Assignment.
A verbatim reproduction of the lines below, from the line containing "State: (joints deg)" through the line containing "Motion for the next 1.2", both ends included, is the whole required output.

[Source records]
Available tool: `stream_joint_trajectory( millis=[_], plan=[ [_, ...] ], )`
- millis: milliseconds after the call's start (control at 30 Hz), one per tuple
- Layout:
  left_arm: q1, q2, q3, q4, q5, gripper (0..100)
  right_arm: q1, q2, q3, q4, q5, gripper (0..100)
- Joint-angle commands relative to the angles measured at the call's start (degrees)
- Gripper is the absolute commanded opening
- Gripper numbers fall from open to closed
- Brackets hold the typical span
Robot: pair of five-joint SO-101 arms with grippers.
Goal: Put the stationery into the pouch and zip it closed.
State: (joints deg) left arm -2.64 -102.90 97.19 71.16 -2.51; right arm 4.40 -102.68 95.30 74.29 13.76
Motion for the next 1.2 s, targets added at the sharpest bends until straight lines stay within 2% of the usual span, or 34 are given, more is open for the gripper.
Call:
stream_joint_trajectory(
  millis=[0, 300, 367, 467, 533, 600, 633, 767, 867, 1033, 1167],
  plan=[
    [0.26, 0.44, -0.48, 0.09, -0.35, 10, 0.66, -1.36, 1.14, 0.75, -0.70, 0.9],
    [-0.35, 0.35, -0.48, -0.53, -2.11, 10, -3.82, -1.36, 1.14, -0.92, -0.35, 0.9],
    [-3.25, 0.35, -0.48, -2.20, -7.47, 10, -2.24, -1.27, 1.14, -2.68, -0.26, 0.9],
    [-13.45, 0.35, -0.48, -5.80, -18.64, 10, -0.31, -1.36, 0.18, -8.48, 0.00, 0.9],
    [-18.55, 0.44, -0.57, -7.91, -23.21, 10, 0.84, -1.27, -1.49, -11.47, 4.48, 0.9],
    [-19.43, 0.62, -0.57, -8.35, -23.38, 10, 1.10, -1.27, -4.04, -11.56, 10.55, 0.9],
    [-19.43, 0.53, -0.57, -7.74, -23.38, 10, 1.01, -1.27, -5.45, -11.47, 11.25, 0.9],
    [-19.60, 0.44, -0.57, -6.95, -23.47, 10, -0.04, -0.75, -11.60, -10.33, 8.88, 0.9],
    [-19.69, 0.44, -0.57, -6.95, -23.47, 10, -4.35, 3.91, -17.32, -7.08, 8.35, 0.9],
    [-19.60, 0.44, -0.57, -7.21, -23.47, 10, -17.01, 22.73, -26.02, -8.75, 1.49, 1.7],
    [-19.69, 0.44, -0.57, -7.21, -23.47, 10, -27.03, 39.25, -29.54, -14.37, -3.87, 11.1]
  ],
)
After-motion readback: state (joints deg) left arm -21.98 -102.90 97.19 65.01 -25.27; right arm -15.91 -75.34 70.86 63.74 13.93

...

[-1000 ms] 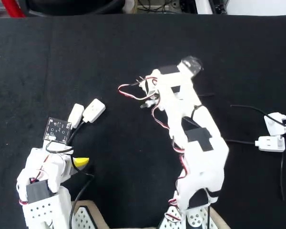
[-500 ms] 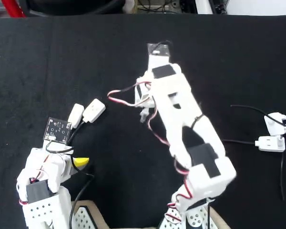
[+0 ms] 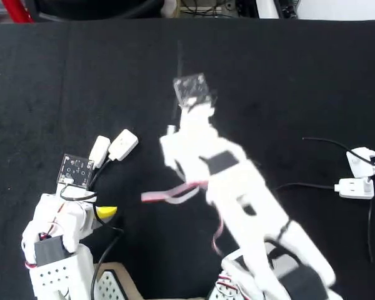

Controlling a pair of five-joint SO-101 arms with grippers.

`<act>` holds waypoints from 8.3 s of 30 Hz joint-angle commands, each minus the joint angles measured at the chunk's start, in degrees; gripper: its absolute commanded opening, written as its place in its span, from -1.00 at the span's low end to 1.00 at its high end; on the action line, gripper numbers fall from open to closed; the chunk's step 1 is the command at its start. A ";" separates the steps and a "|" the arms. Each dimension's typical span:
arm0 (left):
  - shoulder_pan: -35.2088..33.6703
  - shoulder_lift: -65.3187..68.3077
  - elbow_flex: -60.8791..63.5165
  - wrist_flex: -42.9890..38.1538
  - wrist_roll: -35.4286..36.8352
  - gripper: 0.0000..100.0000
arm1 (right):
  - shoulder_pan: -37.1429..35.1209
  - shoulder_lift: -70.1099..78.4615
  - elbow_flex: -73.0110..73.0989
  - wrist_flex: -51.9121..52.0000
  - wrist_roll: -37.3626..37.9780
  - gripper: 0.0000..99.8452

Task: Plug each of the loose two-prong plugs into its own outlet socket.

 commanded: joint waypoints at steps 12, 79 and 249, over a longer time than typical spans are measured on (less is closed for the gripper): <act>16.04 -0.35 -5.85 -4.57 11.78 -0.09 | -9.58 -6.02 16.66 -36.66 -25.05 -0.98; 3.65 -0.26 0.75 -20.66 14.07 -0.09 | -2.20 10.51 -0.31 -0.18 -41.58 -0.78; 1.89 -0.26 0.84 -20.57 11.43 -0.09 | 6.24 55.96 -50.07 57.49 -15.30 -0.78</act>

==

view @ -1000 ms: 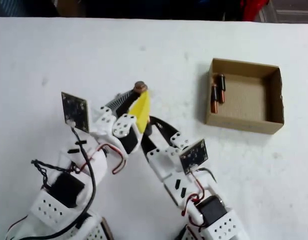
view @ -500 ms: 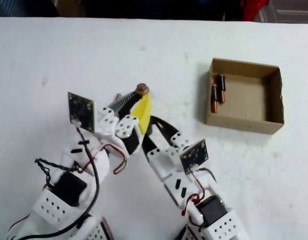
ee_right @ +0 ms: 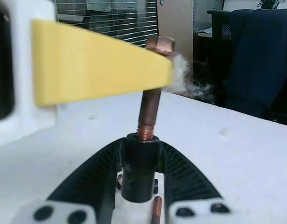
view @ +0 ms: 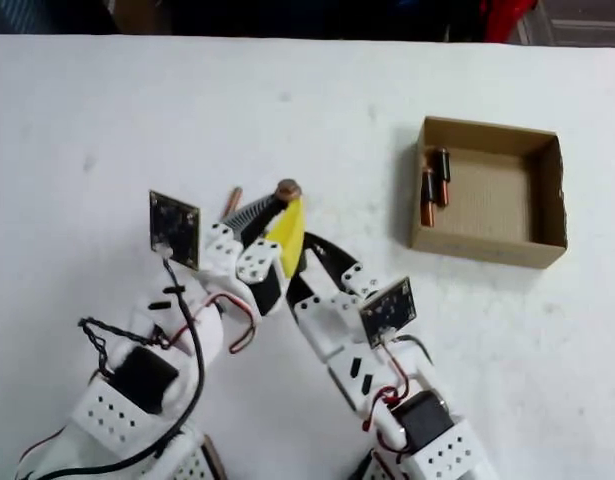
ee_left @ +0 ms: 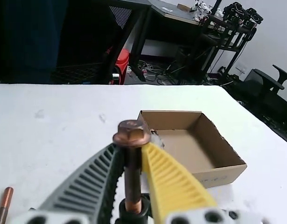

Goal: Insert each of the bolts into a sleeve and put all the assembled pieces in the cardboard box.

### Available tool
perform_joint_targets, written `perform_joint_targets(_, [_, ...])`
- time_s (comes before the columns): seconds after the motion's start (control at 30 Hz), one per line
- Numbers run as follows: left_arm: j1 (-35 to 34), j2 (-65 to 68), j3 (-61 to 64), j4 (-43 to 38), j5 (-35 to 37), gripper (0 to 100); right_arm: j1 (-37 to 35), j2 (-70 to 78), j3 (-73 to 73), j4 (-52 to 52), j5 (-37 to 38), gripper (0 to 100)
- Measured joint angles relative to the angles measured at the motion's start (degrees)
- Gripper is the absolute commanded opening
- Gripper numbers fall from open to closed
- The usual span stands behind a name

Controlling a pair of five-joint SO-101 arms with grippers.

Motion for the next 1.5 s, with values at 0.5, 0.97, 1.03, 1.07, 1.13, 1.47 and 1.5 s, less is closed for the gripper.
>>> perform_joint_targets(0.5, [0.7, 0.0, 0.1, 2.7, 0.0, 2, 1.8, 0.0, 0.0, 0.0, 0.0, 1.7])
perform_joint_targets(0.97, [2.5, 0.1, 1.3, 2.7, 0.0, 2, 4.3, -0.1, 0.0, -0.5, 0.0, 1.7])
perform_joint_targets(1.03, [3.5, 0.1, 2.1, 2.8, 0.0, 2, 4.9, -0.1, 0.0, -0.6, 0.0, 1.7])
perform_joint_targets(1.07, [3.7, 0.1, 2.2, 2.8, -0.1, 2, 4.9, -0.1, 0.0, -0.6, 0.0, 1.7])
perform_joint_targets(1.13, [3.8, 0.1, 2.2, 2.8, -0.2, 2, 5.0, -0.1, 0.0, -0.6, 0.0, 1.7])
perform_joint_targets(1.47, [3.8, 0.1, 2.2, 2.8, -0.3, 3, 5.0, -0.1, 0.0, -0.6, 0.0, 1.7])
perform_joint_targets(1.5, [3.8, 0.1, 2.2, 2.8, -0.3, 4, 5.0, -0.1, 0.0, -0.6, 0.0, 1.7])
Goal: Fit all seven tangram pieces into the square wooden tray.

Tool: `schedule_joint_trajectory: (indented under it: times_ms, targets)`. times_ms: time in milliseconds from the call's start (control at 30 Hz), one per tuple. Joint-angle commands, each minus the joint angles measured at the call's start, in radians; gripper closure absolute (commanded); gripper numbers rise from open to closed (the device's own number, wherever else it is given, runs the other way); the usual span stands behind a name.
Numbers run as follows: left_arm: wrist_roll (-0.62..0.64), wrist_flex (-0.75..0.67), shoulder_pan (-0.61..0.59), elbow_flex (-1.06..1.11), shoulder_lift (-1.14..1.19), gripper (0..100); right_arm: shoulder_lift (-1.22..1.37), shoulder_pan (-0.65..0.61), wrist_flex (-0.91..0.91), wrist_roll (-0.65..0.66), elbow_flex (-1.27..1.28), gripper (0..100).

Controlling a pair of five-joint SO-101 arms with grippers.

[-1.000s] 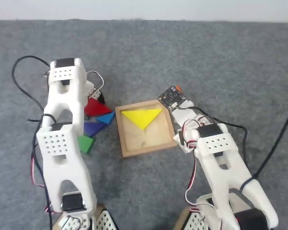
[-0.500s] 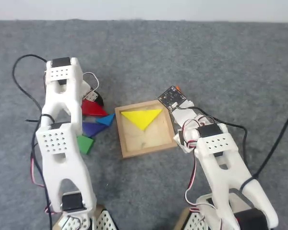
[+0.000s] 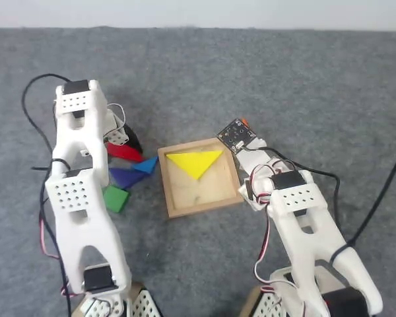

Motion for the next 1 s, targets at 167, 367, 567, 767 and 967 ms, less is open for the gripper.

Completed task.
State: (joints deg) left arm -2.64 -102.90 97.19 71.16 -2.51; right arm 4.40 -102.68 95.30 74.29 13.76
Motion for the next 1.2 s, targets added at the sharpest bends until straight lines stay within 2% of the usual span, or 34 are given, more is open for the gripper.

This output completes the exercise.